How to complete this task:
Locate the word "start" in the data below, then copy every line that holds it.

Data:
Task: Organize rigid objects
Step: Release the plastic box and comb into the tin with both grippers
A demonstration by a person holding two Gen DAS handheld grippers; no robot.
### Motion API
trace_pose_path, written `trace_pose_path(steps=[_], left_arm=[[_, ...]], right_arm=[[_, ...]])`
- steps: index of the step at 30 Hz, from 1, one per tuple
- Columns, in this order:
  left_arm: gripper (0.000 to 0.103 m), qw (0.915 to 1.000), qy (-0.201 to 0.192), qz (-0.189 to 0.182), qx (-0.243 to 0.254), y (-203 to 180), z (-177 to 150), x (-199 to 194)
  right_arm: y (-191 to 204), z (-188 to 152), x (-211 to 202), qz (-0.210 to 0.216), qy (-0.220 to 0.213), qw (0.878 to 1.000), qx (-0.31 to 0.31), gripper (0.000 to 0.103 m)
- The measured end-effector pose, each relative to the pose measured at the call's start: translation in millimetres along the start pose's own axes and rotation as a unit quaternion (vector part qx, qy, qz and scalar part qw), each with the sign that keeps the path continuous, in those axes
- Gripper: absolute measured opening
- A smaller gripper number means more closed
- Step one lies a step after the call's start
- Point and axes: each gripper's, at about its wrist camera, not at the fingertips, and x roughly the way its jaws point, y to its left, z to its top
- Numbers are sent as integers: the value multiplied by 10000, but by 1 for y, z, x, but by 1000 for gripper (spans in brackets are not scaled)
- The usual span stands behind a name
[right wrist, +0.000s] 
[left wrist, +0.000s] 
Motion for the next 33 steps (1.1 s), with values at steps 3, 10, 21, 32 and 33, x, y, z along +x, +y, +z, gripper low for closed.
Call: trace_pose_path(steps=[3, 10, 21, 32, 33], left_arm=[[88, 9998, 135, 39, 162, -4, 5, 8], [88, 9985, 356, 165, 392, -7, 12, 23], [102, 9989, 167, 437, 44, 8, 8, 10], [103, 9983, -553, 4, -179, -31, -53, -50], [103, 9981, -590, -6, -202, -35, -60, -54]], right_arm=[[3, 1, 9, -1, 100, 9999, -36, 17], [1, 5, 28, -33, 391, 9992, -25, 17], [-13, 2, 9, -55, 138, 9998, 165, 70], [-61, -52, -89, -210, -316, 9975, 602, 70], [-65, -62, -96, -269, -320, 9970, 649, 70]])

Task output:
- The measured end-effector pose, each relative to the pose measured at the call's start: translation in millimetres along the start pose's own axes and rotation as a unit quaternion (vector part qx, qy, qz and scalar part qw), each with the sign that keeps the path continuous, in those axes
- Step one lies a step after the call's start

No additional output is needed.